El anticuario Jiang me sobrecogió con sus palabras pero, sobre todo, por el ardor que ponía en ellas. Sin darme cuenta, quizá le miré más intensamente de lo que el decoro permitía. Si mi primera impresión de él fue la de estar delante de un auténtico mandarín, de un aristócrata, ahora estaba descubriendo a un chino apasionadamente entregado a su raza milenaria, afligido ante la decadencia de su pueblo y de su cultura, y lleno de desprecio hacia los manchúes que gobernaban su país desde hacía casi trescientos años.

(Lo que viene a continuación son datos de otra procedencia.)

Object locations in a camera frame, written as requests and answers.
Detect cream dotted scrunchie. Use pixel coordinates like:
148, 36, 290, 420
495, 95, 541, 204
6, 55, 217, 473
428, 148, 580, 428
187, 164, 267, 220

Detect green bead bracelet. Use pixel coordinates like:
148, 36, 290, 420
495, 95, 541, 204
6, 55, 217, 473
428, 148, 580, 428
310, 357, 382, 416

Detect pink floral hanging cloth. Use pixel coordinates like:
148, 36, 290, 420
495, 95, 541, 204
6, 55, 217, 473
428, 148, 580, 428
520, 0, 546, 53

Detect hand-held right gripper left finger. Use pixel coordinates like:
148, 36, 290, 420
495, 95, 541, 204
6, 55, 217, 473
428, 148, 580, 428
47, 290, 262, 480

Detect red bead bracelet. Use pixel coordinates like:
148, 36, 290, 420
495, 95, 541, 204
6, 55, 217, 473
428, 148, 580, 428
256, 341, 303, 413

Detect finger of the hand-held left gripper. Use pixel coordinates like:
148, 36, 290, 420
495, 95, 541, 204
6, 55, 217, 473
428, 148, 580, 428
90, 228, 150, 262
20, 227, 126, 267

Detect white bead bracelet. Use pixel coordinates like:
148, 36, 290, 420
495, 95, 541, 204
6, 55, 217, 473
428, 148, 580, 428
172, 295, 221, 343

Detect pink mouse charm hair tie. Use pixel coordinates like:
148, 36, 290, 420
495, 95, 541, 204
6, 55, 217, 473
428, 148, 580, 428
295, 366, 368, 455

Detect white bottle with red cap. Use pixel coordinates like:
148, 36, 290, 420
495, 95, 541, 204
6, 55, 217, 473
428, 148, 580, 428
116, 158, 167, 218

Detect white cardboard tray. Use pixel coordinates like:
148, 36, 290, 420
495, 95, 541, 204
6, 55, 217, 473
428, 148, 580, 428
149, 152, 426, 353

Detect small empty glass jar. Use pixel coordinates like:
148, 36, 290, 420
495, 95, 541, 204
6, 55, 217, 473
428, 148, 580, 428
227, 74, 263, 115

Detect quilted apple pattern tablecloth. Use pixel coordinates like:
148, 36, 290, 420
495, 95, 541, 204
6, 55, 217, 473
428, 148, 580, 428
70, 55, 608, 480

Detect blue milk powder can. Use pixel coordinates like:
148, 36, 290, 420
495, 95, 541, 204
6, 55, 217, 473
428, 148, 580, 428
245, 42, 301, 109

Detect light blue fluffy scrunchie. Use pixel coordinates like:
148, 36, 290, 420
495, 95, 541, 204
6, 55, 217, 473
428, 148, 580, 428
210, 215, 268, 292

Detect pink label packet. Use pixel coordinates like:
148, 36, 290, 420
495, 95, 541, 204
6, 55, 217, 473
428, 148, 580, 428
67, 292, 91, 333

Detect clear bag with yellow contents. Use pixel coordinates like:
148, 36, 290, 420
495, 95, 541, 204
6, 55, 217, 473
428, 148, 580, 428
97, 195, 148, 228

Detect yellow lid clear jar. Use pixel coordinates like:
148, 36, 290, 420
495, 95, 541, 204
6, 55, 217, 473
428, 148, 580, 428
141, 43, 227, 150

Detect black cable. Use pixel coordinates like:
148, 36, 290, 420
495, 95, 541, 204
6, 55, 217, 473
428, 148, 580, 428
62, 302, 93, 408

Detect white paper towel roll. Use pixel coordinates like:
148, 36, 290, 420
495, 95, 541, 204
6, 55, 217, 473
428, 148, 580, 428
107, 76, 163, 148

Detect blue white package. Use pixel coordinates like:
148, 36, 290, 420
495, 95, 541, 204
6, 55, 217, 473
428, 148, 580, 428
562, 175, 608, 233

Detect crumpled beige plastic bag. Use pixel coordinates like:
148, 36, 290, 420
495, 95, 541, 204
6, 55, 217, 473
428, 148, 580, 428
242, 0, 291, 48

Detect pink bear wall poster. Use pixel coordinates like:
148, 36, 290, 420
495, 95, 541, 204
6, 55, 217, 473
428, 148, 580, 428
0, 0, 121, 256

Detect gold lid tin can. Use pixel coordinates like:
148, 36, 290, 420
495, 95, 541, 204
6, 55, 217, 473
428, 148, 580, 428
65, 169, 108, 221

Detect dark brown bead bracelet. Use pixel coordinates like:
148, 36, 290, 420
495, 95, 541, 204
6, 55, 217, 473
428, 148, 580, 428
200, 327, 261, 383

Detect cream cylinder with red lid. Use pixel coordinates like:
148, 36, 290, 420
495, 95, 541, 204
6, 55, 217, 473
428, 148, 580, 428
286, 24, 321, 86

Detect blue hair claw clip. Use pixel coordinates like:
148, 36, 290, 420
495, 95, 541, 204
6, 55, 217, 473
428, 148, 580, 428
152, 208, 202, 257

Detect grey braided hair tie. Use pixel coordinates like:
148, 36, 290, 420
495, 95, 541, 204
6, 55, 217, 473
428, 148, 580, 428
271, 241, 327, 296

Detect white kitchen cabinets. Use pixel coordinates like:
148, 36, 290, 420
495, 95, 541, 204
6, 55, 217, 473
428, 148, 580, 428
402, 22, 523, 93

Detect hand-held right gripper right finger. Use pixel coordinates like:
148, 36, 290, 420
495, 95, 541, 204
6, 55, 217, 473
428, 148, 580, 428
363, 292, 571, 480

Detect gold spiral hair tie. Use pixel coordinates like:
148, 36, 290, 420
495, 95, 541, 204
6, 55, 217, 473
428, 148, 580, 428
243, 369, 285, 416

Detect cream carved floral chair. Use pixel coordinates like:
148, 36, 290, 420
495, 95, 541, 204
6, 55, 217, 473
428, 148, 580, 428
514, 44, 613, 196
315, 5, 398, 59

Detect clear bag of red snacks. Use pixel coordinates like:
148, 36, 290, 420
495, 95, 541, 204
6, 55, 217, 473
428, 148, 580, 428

Tichborne, que hasta entonces había estado bastante callado, ocupado en rellenar su copa para volverla a vaciar rápidamente y que, por falta de equilibrio, hacía algunos minutos que se había apoyado contra una de las paredes de la sala, soltó una estruendosa risotada:
– ¡Puyi debió de llevarse un gran susto cuando descubrió que, por culpa del inventario de tesoros que había ordenado, el cofre que le iba a dar el trono se le había escapado de las manos!
– Ahora estoy más seguro que nunca -terció el señor Jiang- de que los Viejos Gallos que vinieron a mi tienda contrataron a la Banda Verde y buscaron el amistoso apoyo del consulado japonés cuando descubrieron que no era tan fácil recuperar el documento con la verdadera historia del Príncipe de Gui.
– ¿Y qué vamos a hacer? -inquirí, angustiada.
El irlandés se separó de la pared sin dejar de sonreír mientras el anticuario entrecerraba los ojos para examinarme con atención mientras me preguntaba:
– ¿Qué haría usted, madame, si, en sus actuales circunstancias financieras, pudiera conseguir unos cuantos millones de francos…? Y fíjese que digo millones y no miles.
– Y yo, además de hacerme inmensamente rico -farfulló Paddy, tomando asiento de nuevo en su butaca-, conseguiré el reportaje de mi vida. ¡Qué digo! ¡El libro de mi vida! Y nuestro amigo Lao Jiang se convertirá en el anticuario más reputado del mundo. ¿Qué le parece, Mme. De Poulain?